Britain probes murder of woman found on queen's estate
British police on Tuesday said a woman whose remains were found at one of Queen Elizabeth II's country estates had been murdered.
A murder investigation has been launched after a dog walker found the body on New Year's Day in woods on farmland on the Sandringham Estate in Norfolk, eastern England.
The royals spend Christmas at the estate and the discovery came several hours after they attended a New Year church service, at which the queen's husband Prince Philip made his first public appearance since a heart scare.
The remains were found just one mile (1.5 kilometres) from the main gate of Sandringham House, the royal residence on the 19,770-acre (8,000-hectare) estate.
Queen Elizabeth, 85, and Prince Philip, 90, are currently in residence at the house.
"We are at the very early stages of the investigation and it could be a complex inquiry," said Detective Chief Inspector Jes Fry, of Norfolk Constabulary, at a news conference near the scene.

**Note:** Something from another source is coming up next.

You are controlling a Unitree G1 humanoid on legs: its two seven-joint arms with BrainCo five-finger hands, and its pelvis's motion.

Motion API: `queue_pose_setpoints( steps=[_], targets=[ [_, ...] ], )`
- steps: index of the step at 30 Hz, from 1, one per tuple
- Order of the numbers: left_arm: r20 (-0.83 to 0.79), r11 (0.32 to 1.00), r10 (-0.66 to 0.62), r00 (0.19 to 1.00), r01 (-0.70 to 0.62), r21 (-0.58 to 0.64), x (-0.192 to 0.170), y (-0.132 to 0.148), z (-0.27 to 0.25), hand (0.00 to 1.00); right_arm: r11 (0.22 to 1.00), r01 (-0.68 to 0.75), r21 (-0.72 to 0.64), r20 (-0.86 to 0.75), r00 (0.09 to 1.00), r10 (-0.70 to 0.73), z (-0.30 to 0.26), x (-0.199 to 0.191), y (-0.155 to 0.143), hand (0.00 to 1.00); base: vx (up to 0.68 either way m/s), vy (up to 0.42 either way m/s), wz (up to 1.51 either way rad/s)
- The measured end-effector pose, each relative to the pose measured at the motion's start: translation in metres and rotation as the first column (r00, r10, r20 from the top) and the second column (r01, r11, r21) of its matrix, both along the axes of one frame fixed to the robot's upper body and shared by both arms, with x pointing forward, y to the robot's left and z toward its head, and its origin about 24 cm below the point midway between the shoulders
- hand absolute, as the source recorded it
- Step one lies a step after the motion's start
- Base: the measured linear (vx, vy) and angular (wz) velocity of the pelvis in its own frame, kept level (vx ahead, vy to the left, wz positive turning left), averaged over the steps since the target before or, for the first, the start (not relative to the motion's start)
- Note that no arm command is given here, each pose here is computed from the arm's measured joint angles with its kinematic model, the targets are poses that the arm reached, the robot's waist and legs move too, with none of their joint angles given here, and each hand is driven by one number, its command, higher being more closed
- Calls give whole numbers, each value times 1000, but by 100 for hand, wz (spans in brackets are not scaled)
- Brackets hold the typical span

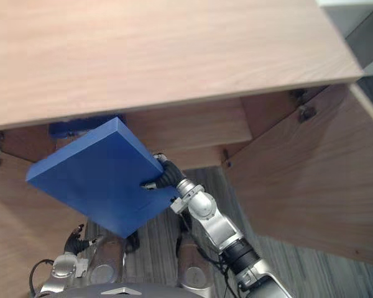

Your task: Walk over to the cabinet, pick up the folder, carry it to the office cabinet, place the folder inside the office cabinet, then close the office cabinet door

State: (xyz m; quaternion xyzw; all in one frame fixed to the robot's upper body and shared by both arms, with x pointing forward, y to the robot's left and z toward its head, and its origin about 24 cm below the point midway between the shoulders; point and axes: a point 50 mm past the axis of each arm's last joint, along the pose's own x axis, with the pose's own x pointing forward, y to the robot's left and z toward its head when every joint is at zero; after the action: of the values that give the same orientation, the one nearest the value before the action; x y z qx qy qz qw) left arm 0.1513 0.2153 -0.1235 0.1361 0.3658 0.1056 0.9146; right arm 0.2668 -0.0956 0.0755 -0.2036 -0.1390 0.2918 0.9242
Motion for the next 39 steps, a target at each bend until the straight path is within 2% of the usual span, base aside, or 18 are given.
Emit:
queue_pose_setpoints(
  steps=[6,8,9,12,17,23,26,31,33,39],
  targets=[
    [115,1000,-30,993,30,1,30,-3,18,0,997,74,7,23,997,-74,8,13,-11,100,-133,5,4],
    [171,999,-44,984,44,2,44,-6,28,0,991,117,62,53,991,-120,19,19,-14,100,-136,-22,14],
    [228,999,-42,973,43,0,55,-7,38,0,978,156,138,84,982,-168,33,25,-16,100,-105,-36,6],
    [301,999,-30,953,36,-14,69,-9,51,0,954,167,247,139,969,-205,58,30,-16,100,-69,-43,-1],
    [477,994,41,878,14,-111,98,-27,85,0,850,143,508,273,909,-316,131,44,-27,100,-30,-44,15],
    [590,989,57,806,34,-142,118,-35,113,0,720,120,683,288,862,-417,178,54,-43,100,22,-33,11],
    [611,989,75,788,20,-146,122,-32,120,0,676,103,730,272,863,-426,189,57,-45,100,0,-11,-1],
    [633,987,106,767,-6,-158,126,-28,127,0,546,140,826,194,839,-508,204,65,-64,100,-6,-13,0],
    [639,987,111,761,-8,-162,127,-27,129,0,518,142,844,178,836,-519,207,67,-68,100,0,0,0],
    [661,988,115,741,-18,-151,130,-25,137,0,403,151,903,77,864,-497,219,82,-69,100,-27,-23,-4]
  ],
)
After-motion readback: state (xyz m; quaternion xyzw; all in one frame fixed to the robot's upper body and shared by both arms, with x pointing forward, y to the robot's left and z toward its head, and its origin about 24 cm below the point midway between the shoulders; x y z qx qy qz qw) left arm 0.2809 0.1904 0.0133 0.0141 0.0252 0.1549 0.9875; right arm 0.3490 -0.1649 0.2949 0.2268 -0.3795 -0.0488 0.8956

"The circumstances suggest this is a murder case and we are looking at missing persons reports and cold cases both locally and nationwide."
The victim was a young adult woman and her body had been at the site for between one and four months, police believe.
Forensic experts were carrying out a detailed search of the area and a post-mortem was due to take place later on Tuesday, police said.
The news will add to an already tumultuous festive period for the royals after Prince Philip suffered his most serious health scare yet.
The prince was taken to hospital from Sandringham by helicopter on December 23 after complaining of chest pains and underwent emergency heart surgery before being discharged four days later.
But he seemed in good spirits despite the scare, walking to church on Sunday and smiling when greeted by about 300 well-wishers who had gathered outside.
Sandringham House is set in 24 hectares (59 acres) of gardens and is open to the public when the royals are not in residence.
It has been the private home for four generations of British monarchs since 1862. King George V, the queen's grandfather, famously called it "dear old Sandringham, the place I love better than anywhere in the world."
Around half of the estate is let to farm tenants, with much of the remainder used for forestry. The estate also contains two studs, a fruit farm and a country park.
Queen Elizabeth's Buckingham Palace office declined to comment.